On the other end of the line, medical offices that use online scheduling reduced the booking time of a single appointment by 80 per cent, a time-cost benefit that could save individual practices several hundred dollars per week.

Using these statistics as a guide, the pair teamed up with Babak Bagherizadeh, one of the early developers of Kobo, and channelled their frustration into Kabuk, a multidisciplinary online system that seeks to serve as a "matchmaker" between health care providers and patients.

"We want people to think of us when a negative trigger happens in life," Mr. Litwiniuk says, who adds that on a more positive note, they also want to reduce wait times and increase accessibility to health care for all Canadians.

Through Kabuk, patients can search through a database of relevant health care providers based on criteria as common as location and as specific as language spoken and conditions treated within a sub-specialty.

"I want the patient to come to the site when they're looking for a dermatologist who can actually treat that particular problem the patient has. We list treatments and illness specialties in the doctor profile and we'll eventually make it searchable to the full extent so the right doctor will be delivered to the right patient," Mr. Litwiniuk says, noting the credentials of health care providers who sign up for the site are carefully vetted before they're approved for patient access.

"Gender is sometimes an issue for patients," Ms. Soares adds, so if someone is looking for a female doctor who speaks Mandarin or Arabic, Kabuk will also pinpoint the right criteria.

Beyond serving as a comprehensive search engine with doctor bios, office photos, and practice details, the team hopes their real-time scheduling integration system will offer some preemptive relief.

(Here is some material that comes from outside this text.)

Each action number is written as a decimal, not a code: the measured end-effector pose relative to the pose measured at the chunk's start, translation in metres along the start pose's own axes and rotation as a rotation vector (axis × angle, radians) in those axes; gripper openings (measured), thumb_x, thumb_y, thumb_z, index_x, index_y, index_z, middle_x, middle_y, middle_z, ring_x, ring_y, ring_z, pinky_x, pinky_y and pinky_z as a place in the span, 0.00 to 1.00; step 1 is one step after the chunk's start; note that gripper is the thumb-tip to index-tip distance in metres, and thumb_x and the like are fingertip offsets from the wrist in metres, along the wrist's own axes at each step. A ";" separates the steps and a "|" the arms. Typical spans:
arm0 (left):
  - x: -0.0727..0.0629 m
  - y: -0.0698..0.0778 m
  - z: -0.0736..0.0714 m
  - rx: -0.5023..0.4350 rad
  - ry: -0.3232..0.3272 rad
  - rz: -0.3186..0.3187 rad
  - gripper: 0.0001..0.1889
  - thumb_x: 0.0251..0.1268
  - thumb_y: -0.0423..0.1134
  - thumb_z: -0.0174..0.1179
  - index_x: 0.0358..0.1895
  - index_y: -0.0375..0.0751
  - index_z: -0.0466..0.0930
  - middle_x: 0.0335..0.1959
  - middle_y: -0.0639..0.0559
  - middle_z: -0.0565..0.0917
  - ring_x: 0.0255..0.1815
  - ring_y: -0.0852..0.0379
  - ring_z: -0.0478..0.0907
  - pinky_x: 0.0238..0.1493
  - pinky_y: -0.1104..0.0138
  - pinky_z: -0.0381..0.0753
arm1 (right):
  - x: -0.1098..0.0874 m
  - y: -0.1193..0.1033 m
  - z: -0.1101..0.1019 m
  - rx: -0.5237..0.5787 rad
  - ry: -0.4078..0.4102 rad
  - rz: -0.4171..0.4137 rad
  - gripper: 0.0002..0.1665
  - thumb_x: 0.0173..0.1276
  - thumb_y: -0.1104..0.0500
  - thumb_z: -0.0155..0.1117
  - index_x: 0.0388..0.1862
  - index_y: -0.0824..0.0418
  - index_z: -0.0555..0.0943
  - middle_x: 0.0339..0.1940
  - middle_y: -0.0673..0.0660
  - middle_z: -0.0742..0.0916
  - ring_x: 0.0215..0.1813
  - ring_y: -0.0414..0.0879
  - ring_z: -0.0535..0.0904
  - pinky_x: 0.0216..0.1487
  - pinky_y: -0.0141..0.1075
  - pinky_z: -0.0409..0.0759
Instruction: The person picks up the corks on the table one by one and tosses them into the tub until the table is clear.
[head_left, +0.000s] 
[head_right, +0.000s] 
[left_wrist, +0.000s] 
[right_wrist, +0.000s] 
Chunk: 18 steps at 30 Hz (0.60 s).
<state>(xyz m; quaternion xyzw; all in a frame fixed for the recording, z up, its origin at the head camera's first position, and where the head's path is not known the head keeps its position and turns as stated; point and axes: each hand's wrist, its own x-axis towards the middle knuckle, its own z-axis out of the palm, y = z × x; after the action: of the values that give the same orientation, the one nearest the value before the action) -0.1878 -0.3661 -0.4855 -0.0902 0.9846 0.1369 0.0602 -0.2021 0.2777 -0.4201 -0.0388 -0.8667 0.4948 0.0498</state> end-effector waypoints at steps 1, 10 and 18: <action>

If a patient loses a filling in the middle of the night, for example, it can be hard to get back to sleep without knowing when the problem will be fixed.

"[Patients] can look at the list of profiles, use that information to make a more informed decision, and book the first availability in real-time so when they go to bed, they know tomorrow morning they're going to see a dentist who will take care of their problem," Ms. Soares adds.

Doctors using the system will also know their empty slots will be filled more efficiently and administrators can use the time they spent co-ordinating wait lists to tend to more pressing in-office tasks.

Since their site launched nationwide in Sept. 2014, Kabuk has mainly attracted privatized health care providers, like chiropractors, nutritionists, and physiotherapists. But the team is working on an additional site component that would allow general practitioners to submit e-referrals and thus widen the system's pool of primary doctors and specialists.

Eventually, there will also be a function that allows Kabuk patients to leave a review of their experience on the practitioner's page, but doctors can opt out of the feature.

"During our sales process we learned doctors hate RateMD,an anonymous rating system for health care professionals," laughs Ms. Soares. "So before we do anything like that we need to fully understand how they would like to be marketed. It's really important to get it right."